**TASK STATEMENT**
Which lines of the listing hold the string "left"? Copy those lines.

**THE DATA**
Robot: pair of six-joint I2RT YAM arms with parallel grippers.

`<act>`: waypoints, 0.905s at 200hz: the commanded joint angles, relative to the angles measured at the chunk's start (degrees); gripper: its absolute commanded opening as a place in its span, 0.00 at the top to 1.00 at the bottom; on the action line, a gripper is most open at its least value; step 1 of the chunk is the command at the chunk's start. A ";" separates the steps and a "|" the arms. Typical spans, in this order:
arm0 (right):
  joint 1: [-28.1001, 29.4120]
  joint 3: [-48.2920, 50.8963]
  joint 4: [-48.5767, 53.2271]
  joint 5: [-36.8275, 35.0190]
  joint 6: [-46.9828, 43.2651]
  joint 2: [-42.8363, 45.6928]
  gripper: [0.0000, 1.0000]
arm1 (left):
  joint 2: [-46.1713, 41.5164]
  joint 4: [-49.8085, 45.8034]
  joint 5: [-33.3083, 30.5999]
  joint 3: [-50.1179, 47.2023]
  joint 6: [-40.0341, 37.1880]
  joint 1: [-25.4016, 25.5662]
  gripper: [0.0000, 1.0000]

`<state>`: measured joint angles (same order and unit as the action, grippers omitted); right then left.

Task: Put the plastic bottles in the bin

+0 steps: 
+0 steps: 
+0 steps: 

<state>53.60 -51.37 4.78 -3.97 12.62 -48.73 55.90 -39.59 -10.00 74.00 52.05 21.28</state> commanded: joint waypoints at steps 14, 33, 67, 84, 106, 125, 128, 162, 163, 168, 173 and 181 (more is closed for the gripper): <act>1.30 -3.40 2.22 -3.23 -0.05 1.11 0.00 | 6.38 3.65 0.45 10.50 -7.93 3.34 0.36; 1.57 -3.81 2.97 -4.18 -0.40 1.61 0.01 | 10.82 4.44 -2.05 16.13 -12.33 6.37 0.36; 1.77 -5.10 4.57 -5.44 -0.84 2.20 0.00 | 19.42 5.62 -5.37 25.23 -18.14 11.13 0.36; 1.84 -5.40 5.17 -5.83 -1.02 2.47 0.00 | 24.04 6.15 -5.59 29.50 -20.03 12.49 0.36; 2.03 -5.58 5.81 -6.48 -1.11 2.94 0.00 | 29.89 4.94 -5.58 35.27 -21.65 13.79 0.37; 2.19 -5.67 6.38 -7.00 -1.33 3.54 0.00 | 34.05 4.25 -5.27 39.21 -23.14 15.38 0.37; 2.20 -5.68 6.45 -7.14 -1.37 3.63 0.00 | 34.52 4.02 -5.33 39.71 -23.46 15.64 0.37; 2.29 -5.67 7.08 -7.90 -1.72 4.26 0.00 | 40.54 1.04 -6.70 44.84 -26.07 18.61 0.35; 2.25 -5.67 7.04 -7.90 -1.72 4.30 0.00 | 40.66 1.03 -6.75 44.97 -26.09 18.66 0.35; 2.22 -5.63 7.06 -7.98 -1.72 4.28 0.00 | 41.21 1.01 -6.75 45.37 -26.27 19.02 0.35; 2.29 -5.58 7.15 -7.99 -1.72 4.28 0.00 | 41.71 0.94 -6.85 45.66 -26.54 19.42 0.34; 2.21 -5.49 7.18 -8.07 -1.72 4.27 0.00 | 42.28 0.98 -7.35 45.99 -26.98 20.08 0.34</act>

**EXERCISE RESULT**
arm1 (left):
`<state>`: measured joint angles (same order and unit as the action, grippers omitted); right then left.

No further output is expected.